If you're wondering why this nugget of childhood has burst out and mugged me on the corner of memory lane, it's because I've realised what it is that's been irritating me all along about these wretched new-wave adverts and that horrifying family attempting to play Kinect through severe muscular spasms: deep down we can see those useless ham-brains we hated playing against, and there ain't no way in hell we're going to put up with that crap all over again, the problem being that this time the kids are fully grown so we can't push them over and steal the pad back off them.

For reference, go watch that Kinect video again: god, they're like a pair of giant man-babies, oblivious to the connection between interaction and action, who have grasped on to the idea that they have to move about but don't have the brains to see that that isn't enough to get them through the game.

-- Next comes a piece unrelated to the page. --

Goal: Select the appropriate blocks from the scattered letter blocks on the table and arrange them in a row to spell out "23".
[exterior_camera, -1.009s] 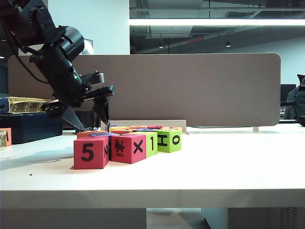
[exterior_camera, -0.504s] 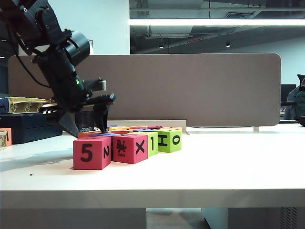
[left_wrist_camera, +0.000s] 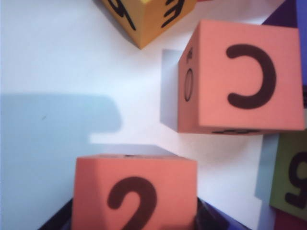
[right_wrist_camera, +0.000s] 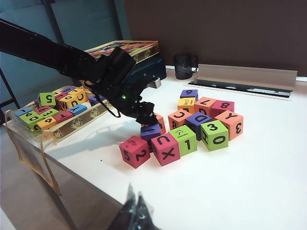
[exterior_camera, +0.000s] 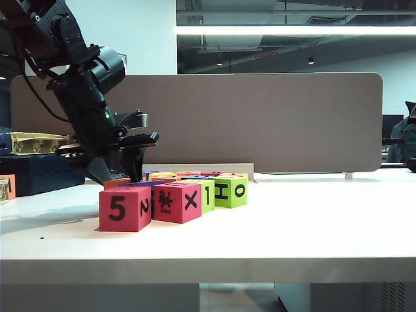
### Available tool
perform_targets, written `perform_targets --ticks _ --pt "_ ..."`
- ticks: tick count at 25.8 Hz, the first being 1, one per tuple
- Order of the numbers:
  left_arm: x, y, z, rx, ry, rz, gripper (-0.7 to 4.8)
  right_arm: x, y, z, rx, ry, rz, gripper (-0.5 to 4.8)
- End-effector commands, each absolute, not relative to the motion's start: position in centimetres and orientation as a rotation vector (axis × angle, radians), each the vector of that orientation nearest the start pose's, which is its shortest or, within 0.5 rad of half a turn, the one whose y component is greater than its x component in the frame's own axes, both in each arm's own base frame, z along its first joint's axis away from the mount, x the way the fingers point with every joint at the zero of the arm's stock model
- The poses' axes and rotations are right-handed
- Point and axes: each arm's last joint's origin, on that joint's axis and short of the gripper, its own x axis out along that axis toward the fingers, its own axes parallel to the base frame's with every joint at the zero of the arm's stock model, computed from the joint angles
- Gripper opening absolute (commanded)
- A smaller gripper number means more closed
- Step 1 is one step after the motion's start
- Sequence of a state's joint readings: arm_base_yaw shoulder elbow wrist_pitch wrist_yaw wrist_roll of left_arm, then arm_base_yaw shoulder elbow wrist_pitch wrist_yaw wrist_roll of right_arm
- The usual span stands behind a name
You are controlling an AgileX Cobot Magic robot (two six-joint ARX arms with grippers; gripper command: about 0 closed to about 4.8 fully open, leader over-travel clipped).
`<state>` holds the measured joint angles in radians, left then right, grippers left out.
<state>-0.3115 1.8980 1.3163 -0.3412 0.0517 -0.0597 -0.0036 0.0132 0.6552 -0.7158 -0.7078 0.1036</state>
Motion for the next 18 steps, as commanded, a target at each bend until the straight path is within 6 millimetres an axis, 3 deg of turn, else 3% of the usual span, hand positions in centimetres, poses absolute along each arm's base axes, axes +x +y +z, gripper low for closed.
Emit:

The many months since that video's release hasn't dulled the horror of realising that the children may actually be smarter than the parents.

And while I'm acutely aware that I've defended Nintendo's adverts as being necessary for this mildly uncoordinated audience, it's only just struck me how terrifying it is that adults - real, honest-to-god grown men and women - apparently need to have it explained to them, with visual aids, that playing games with your friends is fun. They're teaching that stuff to three year olds on CBeebies, yet there's an entire marketing blitz on prime time telly devoted to people who should still be only getting a spoonful of food in their mouths one time out of three. If your opinion of Donkey Kong Country Returns is swayed less by the gameplay footage than by how much Ant and Dec seem to enjoy it then we're starting to fly into flock-following sheep country.

This isn't even a rant about having to show people how to play games; hell, with new tech like the Wii Remote or Kinect it's pretty essential. No, this is a rant about the fact that games are still being marketed as though the players are dribbling cretins, only now they're about thirty years older and have bags of skittles for brains instead of raw meat engorged with testosterone, and I'm not sure if it's an improvement.

Do these people even exist? The Kinect video certainly suggests so, as does the mountain of shovelware that Nintendo have brought upon themselves, but then take a look at the iTunes charts: at the time of writing, the iPhone Top Ten App Chart contains Angry Birds, FIFA 11 and Cut the Rope, two of which are a natty pair of physics puzzlers and the other is a franchise so long-standing that it's outlasted most real footballers. The puzzlers are cheap, casual and fairly basic, but they need a good eye and a healthy sense of trajectory to progress, something that the dimwits we're being told exist couldn't begin to make head or tail of. Or maybe they could, if they first had someone lead them to it first with easy-to-follow diagrams.

So the conclusion at the end of this hazy ramble through my brain is, basically, that I have no idea what to think any more. At first I wondered if we shouldn't just give up on these people, since the current iPhone crowd clearly have a good eye for quality even in the form of five-minute fluff, but that would just be snobbish. What would be nice, though, is if we could market to casual gamers on the assumption that they actually have a functioning brain and don't need to be marketed to in the exact same manner as nine year olds. That, I think, would make me feel a whole lot better.